- _WORK ITEM_: Which of the lines below hold the word "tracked"? Pull each of them out.

[Items from a data source]
┄┄┄┄┄┄┄┄┄┄┄┄┄┄┄┄┄┄┄┄

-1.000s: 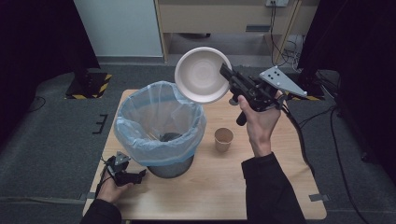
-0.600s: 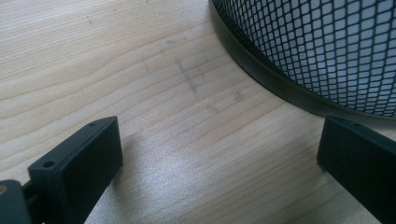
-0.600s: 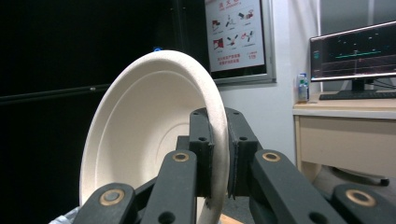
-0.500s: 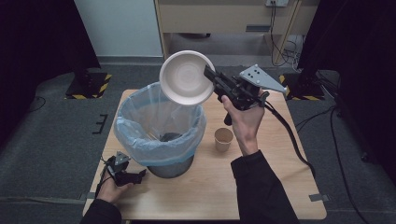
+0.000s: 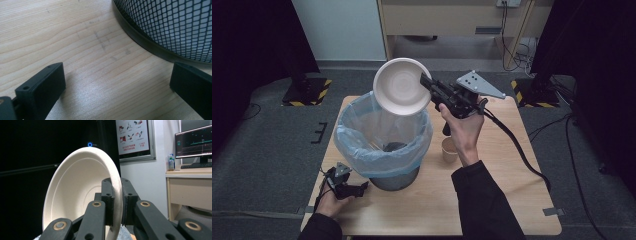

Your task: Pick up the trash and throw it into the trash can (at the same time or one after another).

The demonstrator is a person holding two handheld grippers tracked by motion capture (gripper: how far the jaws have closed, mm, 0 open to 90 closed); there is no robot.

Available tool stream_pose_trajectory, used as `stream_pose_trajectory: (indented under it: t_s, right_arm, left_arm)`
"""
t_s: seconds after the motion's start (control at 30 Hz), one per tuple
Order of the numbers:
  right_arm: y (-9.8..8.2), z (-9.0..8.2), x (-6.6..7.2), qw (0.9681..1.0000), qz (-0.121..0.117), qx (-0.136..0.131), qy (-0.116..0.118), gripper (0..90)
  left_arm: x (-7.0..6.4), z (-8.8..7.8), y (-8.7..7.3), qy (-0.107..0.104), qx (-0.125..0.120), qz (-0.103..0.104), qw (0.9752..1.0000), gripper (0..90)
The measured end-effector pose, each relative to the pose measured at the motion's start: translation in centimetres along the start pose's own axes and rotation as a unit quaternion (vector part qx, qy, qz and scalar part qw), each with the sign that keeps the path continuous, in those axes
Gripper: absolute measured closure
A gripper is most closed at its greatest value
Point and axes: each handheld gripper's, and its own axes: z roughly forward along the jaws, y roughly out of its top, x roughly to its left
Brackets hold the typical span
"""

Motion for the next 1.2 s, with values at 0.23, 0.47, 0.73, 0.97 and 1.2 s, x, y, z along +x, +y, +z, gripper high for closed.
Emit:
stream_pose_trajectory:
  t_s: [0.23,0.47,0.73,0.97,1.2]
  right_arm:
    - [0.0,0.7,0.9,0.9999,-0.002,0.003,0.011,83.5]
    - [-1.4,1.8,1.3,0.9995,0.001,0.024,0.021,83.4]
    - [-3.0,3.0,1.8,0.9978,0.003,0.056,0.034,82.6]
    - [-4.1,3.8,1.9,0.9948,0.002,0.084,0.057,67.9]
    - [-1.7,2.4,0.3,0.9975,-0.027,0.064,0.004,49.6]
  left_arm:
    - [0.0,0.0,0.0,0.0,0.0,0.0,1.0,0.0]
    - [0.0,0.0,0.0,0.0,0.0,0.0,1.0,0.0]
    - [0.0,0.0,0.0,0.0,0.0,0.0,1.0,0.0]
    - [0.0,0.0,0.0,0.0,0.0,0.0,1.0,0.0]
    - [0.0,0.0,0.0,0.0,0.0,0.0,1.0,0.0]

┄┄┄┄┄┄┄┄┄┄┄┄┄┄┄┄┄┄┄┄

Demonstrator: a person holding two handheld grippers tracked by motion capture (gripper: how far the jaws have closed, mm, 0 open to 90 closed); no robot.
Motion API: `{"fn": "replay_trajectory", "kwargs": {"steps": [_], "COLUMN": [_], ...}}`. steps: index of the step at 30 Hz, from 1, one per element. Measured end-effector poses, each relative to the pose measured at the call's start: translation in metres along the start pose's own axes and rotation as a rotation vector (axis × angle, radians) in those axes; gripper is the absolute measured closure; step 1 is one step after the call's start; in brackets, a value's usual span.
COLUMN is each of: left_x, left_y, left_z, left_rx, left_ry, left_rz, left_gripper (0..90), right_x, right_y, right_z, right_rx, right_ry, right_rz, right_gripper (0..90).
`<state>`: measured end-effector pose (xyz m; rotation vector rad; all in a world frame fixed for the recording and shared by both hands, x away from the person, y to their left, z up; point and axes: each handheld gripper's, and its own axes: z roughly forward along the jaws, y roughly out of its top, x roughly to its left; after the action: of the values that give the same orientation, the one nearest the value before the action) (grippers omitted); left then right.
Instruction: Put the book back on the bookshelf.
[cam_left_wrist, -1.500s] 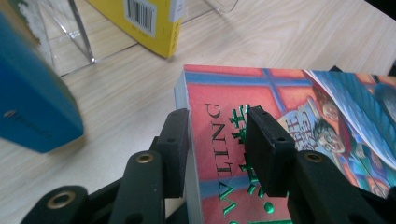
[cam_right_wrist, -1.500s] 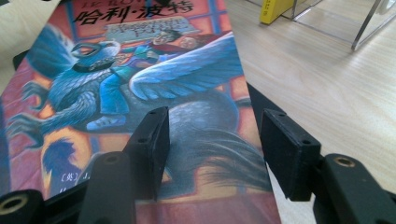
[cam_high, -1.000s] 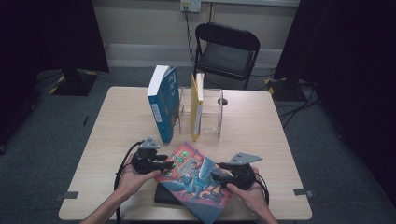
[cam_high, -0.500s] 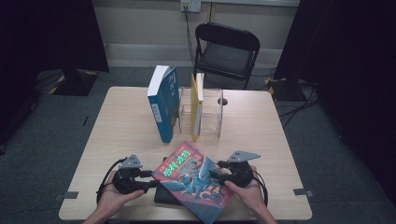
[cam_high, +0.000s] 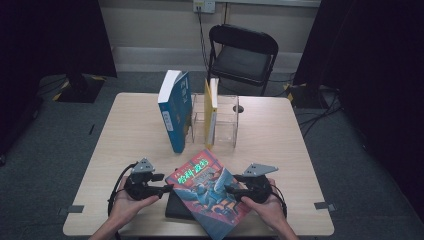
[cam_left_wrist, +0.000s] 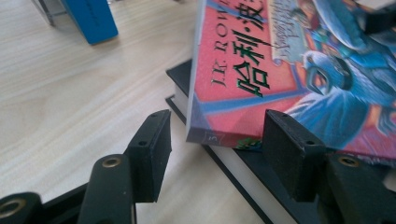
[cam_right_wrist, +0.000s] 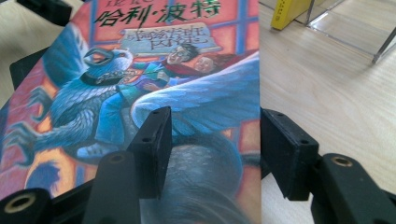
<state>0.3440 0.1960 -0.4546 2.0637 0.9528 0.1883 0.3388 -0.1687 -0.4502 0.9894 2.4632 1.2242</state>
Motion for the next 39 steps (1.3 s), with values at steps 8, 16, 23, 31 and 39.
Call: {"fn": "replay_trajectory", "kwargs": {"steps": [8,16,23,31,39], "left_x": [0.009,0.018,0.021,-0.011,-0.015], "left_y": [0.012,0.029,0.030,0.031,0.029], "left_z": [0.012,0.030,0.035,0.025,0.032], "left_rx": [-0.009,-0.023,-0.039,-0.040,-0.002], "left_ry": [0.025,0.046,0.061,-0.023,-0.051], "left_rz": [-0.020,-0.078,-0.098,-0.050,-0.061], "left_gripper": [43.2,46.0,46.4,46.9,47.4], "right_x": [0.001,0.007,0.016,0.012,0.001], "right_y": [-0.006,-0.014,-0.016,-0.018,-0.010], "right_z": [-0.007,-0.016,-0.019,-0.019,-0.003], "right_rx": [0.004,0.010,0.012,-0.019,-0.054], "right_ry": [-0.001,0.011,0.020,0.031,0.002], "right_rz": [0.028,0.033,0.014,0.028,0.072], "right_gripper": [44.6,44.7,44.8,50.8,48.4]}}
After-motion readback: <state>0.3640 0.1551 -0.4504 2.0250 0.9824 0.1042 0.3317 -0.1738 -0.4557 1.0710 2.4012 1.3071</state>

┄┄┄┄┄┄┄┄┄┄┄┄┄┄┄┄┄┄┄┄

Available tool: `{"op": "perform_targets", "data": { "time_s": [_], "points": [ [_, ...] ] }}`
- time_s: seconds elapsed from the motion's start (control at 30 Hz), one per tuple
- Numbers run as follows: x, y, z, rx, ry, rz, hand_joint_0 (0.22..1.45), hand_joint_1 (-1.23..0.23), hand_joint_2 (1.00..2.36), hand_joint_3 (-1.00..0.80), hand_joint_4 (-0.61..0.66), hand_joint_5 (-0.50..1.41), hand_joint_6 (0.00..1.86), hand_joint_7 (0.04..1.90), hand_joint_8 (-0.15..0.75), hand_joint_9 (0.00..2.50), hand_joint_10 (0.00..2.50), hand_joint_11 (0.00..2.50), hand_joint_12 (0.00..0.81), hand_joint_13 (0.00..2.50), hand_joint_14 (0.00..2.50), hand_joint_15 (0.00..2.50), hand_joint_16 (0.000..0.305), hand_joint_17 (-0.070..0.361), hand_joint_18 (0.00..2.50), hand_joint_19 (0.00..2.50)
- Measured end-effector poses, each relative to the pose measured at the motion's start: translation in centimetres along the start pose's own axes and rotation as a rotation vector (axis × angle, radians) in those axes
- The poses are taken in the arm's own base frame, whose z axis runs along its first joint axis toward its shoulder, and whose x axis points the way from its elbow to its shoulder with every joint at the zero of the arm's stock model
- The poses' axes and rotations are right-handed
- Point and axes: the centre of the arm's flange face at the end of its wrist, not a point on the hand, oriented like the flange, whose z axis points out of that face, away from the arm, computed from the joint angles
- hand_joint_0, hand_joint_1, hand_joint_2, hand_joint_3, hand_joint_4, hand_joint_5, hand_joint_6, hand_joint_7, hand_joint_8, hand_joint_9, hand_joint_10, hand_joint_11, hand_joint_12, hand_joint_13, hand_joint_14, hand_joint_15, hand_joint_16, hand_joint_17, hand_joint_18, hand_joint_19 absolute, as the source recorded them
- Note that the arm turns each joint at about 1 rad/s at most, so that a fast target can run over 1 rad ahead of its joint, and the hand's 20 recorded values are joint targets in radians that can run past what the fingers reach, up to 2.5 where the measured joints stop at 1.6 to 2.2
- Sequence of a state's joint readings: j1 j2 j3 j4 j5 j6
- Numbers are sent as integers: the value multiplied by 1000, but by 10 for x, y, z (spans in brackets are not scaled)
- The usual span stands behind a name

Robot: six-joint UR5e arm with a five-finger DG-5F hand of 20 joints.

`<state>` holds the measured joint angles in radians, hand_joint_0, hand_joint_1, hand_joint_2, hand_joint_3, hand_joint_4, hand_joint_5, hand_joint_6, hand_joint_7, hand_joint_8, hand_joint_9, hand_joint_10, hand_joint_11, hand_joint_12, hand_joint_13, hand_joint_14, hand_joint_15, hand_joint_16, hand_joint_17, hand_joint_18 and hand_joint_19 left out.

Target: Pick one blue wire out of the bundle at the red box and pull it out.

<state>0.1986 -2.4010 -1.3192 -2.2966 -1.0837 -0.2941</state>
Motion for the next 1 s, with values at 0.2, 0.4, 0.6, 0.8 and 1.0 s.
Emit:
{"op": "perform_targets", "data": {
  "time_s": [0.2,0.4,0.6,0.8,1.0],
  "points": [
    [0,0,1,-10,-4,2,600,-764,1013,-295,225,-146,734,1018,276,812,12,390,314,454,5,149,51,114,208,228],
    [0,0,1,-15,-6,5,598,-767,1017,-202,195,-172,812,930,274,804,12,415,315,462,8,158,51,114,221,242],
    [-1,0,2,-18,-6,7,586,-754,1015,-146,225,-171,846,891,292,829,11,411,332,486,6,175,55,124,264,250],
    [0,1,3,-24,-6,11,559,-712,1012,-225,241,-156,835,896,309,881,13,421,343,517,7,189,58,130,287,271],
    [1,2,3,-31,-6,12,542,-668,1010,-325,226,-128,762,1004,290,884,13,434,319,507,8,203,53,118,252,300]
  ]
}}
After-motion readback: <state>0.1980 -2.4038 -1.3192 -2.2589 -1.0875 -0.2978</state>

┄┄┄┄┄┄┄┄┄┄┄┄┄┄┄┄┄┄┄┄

- _EXERCISE SOLUTION_:
The demonstrator is a person holding two handheld grippers tracked by motion capture (gripper: how far the jaws have closed, mm, 0 open to 90 closed); there is no robot.
Demonstrator: a person holding two handheld grippers tracked by motion capture (gripper: how far the jaws have closed, mm, 0 open to 90 closed); no robot.

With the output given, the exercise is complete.